The answer must consist only of the lines from the line with "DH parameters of" to the line with "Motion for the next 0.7", both included, exactly as they stand below.

SUPPLIED DATA START

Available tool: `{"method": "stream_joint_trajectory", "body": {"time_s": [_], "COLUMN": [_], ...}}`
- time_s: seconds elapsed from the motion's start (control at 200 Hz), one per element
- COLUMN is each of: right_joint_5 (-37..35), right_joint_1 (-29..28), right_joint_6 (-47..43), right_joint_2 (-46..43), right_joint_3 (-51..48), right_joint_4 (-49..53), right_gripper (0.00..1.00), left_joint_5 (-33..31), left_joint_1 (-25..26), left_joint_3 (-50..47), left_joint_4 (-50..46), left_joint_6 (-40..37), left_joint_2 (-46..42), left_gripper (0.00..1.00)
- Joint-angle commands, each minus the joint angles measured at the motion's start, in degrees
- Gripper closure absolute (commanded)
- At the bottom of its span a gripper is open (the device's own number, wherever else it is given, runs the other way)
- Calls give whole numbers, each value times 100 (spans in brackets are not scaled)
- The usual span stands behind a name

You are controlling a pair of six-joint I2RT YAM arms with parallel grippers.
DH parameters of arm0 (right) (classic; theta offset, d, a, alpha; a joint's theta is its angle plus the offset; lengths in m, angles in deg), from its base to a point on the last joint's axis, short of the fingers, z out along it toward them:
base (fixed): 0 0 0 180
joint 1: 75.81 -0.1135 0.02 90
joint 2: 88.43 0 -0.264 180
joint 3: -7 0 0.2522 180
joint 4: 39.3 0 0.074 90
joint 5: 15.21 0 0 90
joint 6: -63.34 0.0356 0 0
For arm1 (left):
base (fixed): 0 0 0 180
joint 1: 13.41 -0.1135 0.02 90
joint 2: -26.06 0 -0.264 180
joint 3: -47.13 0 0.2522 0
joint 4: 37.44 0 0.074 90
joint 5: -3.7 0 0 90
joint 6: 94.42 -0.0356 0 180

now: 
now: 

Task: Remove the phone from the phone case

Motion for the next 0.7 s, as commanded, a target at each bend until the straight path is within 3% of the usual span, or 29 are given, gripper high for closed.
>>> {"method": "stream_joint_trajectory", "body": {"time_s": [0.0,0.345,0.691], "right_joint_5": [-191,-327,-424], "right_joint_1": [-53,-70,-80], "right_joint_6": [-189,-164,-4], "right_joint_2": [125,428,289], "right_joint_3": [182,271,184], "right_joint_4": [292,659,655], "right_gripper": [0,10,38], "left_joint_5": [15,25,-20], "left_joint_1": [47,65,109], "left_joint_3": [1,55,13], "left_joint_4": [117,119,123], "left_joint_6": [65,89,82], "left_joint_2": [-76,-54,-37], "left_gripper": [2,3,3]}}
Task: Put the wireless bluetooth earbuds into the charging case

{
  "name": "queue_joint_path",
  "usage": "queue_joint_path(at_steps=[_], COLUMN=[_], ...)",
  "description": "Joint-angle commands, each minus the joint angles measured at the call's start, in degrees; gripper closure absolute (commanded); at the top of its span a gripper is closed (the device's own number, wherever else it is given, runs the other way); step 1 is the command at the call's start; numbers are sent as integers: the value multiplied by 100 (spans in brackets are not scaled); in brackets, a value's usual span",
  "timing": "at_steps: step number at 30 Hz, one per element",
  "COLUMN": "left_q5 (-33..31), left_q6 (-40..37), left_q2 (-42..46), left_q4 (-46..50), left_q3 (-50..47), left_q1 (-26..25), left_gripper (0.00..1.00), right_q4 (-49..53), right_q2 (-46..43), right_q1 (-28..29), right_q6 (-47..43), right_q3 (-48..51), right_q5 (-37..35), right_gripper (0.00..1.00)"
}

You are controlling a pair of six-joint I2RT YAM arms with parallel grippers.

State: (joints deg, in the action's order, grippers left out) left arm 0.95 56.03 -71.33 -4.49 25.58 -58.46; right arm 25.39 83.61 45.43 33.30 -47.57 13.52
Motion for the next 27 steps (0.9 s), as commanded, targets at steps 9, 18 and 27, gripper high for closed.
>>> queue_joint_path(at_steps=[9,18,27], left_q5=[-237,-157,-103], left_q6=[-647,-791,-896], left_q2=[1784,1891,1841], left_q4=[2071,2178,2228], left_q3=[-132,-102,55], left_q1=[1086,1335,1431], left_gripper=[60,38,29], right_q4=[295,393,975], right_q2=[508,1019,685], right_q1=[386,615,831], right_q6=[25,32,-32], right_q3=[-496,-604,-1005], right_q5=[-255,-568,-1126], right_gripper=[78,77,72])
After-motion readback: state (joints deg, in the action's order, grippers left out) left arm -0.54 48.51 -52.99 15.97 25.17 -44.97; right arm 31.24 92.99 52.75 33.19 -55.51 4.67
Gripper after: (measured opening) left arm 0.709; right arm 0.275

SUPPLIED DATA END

- [RESULT OF THE TASK]
DH parameters of arm0 (right) (classic; theta offset, d, a, alpha; a joint's theta is its angle plus the offset; lengths in m, angles in deg), from its base to a point on the last joint's axis, short of the fingers, z out along it toward them:
base (fixed): 0 0 0 180
joint 1: 75.81 -0.1135 0.02 90
joint 2: 88.43 0 -0.264 180
joint 3: -7 0 0.2522 180
joint 4: 39.3 0 0.074 90
joint 5: 15.21 0 0 90
joint 6: -63.34 0.0356 0 0
For arm1 (left):
base (fixed): 0 0 0 180
joint 1: 13.41 -0.1135 0.02 90
joint 2: -26.06 0 -0.264 180
joint 3: -47.13 0 0.2522 0
joint 4: 37.44 0 0.074 90
joint 5: -3.7 0 0 90
joint 6: 94.42 -0.0356 0 180

now: 
now: 

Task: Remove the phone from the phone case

Motion for the next 0.7 s, as commanded, a target at each bend until the straight path is within 3% of the usual span, or 29 are given, gripper high for closed.

This concludes the answer.